- Activity:
Output the lines below exactly, please, from the first line until the line with "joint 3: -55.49", counting both.

(Data section Opens)

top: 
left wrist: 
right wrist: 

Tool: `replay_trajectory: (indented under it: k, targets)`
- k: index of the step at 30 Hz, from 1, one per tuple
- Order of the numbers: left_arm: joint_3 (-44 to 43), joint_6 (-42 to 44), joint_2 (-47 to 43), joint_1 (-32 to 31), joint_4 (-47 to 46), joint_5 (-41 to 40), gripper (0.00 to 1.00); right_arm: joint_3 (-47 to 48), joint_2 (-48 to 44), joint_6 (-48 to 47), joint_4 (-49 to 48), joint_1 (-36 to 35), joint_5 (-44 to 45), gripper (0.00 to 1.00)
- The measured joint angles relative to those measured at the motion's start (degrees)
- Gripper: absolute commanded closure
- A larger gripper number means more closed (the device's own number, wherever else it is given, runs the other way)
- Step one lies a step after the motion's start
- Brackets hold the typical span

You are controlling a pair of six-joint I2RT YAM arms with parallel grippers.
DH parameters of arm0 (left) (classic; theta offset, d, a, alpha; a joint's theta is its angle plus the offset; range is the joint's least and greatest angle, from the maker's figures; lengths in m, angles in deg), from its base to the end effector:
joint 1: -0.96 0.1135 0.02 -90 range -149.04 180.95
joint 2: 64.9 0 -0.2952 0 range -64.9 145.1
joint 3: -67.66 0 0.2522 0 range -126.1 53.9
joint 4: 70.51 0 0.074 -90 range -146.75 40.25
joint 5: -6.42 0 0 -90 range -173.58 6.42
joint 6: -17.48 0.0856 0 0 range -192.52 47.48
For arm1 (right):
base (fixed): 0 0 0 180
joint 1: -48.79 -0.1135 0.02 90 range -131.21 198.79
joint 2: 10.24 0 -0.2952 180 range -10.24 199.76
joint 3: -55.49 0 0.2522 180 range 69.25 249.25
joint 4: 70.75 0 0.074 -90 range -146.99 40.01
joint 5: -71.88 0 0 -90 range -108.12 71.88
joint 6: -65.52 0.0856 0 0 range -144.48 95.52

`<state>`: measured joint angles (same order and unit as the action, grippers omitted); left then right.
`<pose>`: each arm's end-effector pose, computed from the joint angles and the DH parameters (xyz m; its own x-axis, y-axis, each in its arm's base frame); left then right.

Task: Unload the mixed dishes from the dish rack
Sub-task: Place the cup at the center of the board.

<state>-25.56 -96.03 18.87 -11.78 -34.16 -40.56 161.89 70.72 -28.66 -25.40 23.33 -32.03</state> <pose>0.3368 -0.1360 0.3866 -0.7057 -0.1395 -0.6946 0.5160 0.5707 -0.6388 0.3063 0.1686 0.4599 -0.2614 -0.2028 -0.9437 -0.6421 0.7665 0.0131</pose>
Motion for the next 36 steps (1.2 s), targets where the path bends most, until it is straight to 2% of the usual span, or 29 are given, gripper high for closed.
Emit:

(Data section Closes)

- Solution to the problem:
top: 
left wrist: 
right wrist: 

Tool: `replay_trajectory: (indented under it: k, targets)`
- k: index of the step at 30 Hz, from 1, one per tuple
- Order of the numbers: left_arm: joint_3 (-44 to 43), joint_6 (-42 to 44), joint_2 (-47 to 43), joint_1 (-32 to 31), joint_4 (-47 to 46), joint_5 (-41 to 40), gripper (0.00 to 1.00); right_arm: joint_3 (-47 to 48), joint_2 (-48 to 44), joint_6 (-48 to 47), joint_4 (-49 to 48), joint_1 (-36 to 35), joint_5 (-44 to 45), gripper (0.00 to 1.00)
- The measured joint angles relative to those measured at the motion's start (degrees)
- Gripper: absolute commanded closure
- A larger gripper number means more closed (the device's own number, wherever else it is given, runs the other way)
- Step one lies a step after the motion's start
- Brackets hold the typical span

You are controlling a pair of six-joint I2RT YAM arms with parallel grippers.
DH parameters of arm0 (left) (classic; theta offset, d, a, alpha; a joint's theta is its angle plus the offset; range is the joint's least and greatest angle, from the maker's figures; lengths in m, angles in deg), from its base to the end effector:
joint 1: -0.96 0.1135 0.02 -90 range -149.04 180.95
joint 2: 64.9 0 -0.2952 0 range -64.9 145.1
joint 3: -67.66 0 0.2522 0 range -126.1 53.9
joint 4: 70.51 0 0.074 -90 range -146.75 40.25
joint 5: -6.42 0 0 -90 range -173.58 6.42
joint 6: -17.48 0.0856 0 0 range -192.52 47.48
For arm1 (right):
base (fixed): 0 0 0 180
joint 1: -48.79 -0.1135 0.02 90 range -131.21 198.79
joint 2: 10.24 0 -0.2952 180 range -10.24 199.76
joint 3: -55.49 0 0.2522 180 range 69.25 249.25

That concludes the response.